28, which reverberated near and far. This order announced that any woman who,
by word or deed, insulted the Union flag, uniform, or army made herself liable
to be treated as "a woman of the town, plying her vocation." Having
issued this order, the general sat back to let the world digest it; one result
being the angry letter sent to Mr. Adams by Lord Palmerston.

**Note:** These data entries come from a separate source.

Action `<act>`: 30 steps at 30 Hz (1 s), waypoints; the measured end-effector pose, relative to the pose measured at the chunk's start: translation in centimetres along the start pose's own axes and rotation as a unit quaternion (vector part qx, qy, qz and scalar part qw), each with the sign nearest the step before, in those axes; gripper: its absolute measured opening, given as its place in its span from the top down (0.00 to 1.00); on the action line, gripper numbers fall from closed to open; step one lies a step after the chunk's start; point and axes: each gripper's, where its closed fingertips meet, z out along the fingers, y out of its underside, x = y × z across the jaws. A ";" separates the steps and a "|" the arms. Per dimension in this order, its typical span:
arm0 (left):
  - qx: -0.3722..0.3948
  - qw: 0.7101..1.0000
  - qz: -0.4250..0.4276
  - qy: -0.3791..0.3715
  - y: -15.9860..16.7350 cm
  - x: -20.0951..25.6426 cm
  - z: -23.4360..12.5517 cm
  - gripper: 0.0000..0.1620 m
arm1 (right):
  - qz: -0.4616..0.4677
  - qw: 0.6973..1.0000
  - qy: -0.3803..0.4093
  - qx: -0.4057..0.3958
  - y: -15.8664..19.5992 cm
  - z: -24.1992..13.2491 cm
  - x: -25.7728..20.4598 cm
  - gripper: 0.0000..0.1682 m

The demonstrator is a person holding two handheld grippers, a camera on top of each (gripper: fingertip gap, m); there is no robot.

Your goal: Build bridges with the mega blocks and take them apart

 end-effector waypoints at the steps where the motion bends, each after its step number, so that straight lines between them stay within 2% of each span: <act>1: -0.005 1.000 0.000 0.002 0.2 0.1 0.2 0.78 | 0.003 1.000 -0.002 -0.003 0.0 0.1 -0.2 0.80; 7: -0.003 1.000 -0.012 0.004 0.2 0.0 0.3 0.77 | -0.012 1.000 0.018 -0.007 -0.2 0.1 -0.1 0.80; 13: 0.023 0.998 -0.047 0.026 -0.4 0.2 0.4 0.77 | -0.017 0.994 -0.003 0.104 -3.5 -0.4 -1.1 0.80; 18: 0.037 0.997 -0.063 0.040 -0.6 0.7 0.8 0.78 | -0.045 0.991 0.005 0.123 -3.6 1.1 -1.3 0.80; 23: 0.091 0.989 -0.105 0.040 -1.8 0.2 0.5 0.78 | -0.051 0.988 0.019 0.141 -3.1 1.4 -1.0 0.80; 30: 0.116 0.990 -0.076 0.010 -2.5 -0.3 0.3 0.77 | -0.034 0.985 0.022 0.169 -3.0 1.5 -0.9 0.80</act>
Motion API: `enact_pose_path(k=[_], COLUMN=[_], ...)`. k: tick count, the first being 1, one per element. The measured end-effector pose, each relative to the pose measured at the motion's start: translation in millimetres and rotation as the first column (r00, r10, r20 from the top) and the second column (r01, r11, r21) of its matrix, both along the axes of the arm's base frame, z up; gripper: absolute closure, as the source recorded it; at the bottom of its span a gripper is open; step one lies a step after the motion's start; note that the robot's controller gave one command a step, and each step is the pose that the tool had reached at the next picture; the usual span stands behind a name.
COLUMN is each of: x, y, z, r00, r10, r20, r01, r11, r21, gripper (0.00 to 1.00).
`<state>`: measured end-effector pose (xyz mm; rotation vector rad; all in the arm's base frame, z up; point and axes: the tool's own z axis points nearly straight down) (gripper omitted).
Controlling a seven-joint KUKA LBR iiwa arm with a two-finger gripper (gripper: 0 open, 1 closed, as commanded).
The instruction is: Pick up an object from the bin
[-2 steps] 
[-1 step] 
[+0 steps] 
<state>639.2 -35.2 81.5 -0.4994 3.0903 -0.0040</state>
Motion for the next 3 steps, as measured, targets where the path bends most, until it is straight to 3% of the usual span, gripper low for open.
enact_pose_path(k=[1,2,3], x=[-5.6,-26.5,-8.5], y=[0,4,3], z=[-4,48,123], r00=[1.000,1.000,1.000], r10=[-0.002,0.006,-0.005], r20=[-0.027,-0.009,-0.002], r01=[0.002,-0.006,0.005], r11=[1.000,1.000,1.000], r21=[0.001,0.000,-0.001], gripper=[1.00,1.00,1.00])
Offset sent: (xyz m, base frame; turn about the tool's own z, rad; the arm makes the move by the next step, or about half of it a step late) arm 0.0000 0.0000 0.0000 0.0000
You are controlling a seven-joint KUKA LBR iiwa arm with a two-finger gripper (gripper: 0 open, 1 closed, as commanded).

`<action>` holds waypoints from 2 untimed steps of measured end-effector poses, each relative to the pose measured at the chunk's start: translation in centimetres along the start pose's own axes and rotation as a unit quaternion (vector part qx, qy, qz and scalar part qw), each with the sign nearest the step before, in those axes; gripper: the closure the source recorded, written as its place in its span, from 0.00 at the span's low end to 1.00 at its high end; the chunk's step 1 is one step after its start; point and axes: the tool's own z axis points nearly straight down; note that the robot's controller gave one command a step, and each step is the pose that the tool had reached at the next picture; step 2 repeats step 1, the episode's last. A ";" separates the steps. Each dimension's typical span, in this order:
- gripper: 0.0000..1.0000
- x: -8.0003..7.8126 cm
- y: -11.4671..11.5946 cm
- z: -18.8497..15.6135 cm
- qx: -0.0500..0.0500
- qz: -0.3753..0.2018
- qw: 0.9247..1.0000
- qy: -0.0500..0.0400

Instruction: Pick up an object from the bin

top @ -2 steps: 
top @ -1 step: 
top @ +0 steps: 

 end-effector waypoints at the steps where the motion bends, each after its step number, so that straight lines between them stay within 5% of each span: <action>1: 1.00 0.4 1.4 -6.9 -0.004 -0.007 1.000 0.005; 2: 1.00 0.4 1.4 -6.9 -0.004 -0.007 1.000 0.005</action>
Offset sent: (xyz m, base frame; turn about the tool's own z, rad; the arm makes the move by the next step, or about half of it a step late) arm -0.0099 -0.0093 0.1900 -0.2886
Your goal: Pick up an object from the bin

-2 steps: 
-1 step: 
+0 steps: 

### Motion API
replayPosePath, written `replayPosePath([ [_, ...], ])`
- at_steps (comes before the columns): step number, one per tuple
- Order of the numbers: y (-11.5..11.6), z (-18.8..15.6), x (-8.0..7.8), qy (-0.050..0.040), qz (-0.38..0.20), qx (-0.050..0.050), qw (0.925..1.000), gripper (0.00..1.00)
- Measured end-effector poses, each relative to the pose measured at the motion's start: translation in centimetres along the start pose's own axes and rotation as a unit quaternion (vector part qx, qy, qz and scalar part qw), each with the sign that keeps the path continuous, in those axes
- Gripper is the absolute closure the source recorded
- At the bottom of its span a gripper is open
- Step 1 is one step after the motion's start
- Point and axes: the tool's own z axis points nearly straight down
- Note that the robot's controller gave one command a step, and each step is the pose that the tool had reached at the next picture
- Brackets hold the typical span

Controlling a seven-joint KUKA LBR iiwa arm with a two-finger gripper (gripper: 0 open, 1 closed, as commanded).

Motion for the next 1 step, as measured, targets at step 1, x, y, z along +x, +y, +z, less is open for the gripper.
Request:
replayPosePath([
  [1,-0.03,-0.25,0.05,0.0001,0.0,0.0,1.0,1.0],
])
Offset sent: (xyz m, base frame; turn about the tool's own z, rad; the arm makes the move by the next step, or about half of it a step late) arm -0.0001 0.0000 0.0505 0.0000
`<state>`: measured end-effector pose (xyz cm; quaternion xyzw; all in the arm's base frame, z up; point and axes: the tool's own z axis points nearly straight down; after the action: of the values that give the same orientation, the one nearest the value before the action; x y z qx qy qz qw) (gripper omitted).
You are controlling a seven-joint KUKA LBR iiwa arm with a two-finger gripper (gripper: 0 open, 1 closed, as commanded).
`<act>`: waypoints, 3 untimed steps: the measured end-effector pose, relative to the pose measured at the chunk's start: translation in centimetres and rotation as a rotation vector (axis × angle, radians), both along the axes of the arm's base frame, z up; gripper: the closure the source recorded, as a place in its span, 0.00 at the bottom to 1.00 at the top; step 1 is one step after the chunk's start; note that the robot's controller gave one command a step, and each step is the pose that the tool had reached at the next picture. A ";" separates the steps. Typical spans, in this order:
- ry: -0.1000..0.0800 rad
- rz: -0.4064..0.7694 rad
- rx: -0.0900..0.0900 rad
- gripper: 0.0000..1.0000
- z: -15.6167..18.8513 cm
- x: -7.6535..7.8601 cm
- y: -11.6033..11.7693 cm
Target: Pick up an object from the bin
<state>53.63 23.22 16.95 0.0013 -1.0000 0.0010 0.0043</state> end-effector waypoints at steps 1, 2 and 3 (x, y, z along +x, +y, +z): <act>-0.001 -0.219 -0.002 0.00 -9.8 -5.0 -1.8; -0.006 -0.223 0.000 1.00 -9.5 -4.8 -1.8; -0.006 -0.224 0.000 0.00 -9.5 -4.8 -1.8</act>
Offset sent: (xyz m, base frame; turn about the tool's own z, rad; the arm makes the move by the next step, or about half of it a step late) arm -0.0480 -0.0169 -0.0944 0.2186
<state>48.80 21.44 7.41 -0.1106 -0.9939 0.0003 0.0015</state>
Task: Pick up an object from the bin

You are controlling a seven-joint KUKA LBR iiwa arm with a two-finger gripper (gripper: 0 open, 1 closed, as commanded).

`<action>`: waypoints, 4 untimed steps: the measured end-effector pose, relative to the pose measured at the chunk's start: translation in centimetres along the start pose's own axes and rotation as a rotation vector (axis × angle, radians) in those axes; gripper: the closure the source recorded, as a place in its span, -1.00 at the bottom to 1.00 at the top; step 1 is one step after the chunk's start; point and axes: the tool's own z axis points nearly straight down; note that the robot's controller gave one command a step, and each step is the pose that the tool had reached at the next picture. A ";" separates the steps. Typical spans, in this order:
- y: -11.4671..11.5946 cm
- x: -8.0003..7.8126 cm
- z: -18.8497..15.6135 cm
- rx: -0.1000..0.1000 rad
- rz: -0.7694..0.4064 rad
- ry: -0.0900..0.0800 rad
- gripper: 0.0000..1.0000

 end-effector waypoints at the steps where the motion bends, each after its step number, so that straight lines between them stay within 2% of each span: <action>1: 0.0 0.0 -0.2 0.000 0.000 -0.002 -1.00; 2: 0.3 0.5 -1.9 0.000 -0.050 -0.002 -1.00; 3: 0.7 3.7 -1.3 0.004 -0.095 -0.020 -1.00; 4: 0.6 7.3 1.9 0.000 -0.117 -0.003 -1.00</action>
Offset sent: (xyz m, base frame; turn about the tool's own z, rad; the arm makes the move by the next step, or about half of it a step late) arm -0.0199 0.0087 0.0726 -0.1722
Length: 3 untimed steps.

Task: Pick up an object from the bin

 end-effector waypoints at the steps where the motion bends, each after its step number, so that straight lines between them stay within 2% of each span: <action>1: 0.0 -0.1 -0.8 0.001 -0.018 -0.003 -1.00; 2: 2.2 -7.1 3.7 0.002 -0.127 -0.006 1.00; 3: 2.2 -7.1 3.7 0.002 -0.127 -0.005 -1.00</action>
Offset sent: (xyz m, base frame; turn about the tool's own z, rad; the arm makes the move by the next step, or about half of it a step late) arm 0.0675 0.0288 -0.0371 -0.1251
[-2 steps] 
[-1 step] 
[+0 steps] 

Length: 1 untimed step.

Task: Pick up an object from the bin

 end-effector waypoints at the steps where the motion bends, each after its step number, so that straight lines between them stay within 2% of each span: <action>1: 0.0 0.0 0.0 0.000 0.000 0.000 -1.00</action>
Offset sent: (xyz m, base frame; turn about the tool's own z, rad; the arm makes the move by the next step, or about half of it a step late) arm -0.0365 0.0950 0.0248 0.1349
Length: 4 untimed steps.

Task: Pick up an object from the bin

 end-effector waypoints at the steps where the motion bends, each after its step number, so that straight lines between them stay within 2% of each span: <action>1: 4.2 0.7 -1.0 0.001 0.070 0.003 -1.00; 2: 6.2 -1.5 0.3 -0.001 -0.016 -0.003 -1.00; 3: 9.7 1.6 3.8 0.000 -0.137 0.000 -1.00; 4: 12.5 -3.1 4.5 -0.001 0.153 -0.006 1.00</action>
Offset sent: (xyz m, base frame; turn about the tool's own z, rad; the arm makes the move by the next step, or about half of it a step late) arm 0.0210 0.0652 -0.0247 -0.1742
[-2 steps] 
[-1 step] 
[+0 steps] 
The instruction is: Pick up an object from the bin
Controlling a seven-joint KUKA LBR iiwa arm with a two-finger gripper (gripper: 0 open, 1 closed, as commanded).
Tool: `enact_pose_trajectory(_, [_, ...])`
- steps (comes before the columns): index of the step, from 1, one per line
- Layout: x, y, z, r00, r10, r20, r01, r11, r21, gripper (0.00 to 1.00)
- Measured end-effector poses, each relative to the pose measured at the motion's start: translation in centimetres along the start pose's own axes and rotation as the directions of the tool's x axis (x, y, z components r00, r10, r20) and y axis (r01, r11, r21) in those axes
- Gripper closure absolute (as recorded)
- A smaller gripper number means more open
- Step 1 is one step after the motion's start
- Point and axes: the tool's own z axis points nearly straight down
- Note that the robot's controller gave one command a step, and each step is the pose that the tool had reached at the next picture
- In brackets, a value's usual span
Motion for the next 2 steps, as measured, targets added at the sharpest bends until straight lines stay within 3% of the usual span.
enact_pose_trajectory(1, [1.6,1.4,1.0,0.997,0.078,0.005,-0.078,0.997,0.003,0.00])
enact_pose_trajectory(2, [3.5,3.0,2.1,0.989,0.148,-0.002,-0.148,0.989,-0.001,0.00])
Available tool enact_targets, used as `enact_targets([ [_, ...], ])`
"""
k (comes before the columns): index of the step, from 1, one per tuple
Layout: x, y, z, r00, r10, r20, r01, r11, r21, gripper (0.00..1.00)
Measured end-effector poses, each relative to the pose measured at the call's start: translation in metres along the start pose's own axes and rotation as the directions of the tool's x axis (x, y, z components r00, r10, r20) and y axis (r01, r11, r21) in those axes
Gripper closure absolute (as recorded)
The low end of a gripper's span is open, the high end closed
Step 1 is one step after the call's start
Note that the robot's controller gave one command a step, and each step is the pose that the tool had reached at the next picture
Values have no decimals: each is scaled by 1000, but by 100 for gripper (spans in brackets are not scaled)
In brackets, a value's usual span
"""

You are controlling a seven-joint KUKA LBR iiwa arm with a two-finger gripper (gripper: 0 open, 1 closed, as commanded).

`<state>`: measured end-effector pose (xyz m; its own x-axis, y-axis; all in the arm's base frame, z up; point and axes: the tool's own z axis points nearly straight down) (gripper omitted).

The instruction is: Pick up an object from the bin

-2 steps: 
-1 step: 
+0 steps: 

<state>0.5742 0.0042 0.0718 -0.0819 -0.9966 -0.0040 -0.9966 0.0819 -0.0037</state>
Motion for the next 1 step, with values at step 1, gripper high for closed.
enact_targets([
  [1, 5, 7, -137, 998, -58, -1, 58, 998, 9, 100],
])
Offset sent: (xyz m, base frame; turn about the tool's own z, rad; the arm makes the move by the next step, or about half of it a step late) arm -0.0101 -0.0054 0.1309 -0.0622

Admittedly, the situation had been
difficult. Union officers had been spat upon as they walked along the
sidewalks, household utensils had been emptied upon them, and there had been
derogatory remarks and gestures. One woman was said to have rejoiced volubly
when the funeral procession for a dead officer passed her house, and she had
been arrested and given uncomfortable lodgings on desolate Ship Island, under
guard; a scandalous punishment, for she was of gentle birth. An English
merchant who was in New Orleans said that "a pretty Creole lady" told
him: "Oh! How I hate the Yankees! I could trample on their dead bodies and
spit on them!" Another lady wrote that Federal troops were by common
report "the dirtiest, meanest-looking set that were ever seen—nothing at
all of the soldier in their appearance," and one spunky young woman asked
indignantly: "And how did they expect to be treated? Can a woman, a
Southern woman, come in contact with one of them and allow her countenance to
retain its wonted composure? Will not the scornful feelings in our hearts there
find utterance?"
8

There
was no outlet for scornful feelings once Order Number 28 was published. Genteel
womanhood could permit itself a certain leeway as long as the invader remained
properly chivalrous, but Ben Butler did not go by the book and he had replaced
chivalry with a lewd riddle: just how would a woman of the town who was plying
her vocation be treated by occupation troops? Lord Palmerston (along with many
others) feared that a licentious soldiery would do its dreadful worst; Butler
himself argued that she would simply be ignored, her words and gestures
disregarded; and ho woman of New Orleans ever put the matter to the test. The
icy silence of the carefully averted glance came down upon the city. No
officers were insulted, and no women were molested, hatred grew deeper and
quieter, and Mr. Adams had this letter from the Prime Minister of Great Britain
to consider.
4

He
consulted Lord Russell, who knew nothing about the case and was himself vexed
because the Prime Minister had edged over into the Foreign Minister's
territory. There were conferences and exchanges of additional notes, all very
dignified and very secret, and in the end things were smoothed over: Lord
Palmerston had not meant to offend either Mr. Adams or the United States. Yet
the whole affair had disturbing connotations. Mr. Adams wrote to Secretary
Seward that "this unprecented act of the Prime Minister may not be without
great significance." His Lordship had been "hostile at heart"
all along, and "it may be that he seeks this irregular method of
precipitating us all into a misunderstanding." Mr. Adams would be on his
guard.
5

He would need to be. Lord Palmerston
actually was seeking nothing in particular just then; yet his government was
drifting slowly but perceptibly toward the point at which it would recognize
the Confederacy, and Mr. Adams was quite right in considering the Prime
Minister's touchiness an evil omen. The real trouble was not what General
Butler had done in New Orleans but what General Lee had done in Richmond. Lee
had laid his hands on a war that was about to end and had extended it into the
indefinite future, and the American minister was compelled to reflect that a
long war greatly increased the danger of foreign intervention. It could almost
be laid out on a chart. If the line representing the available supply of
cotton continued to drop, while the line representing the military outlook of
the Confederacy continued to rise, the two would eventually cross—at precisely
which moment Britain and France might very well see to it that the Confederate
States of America became an independent nation.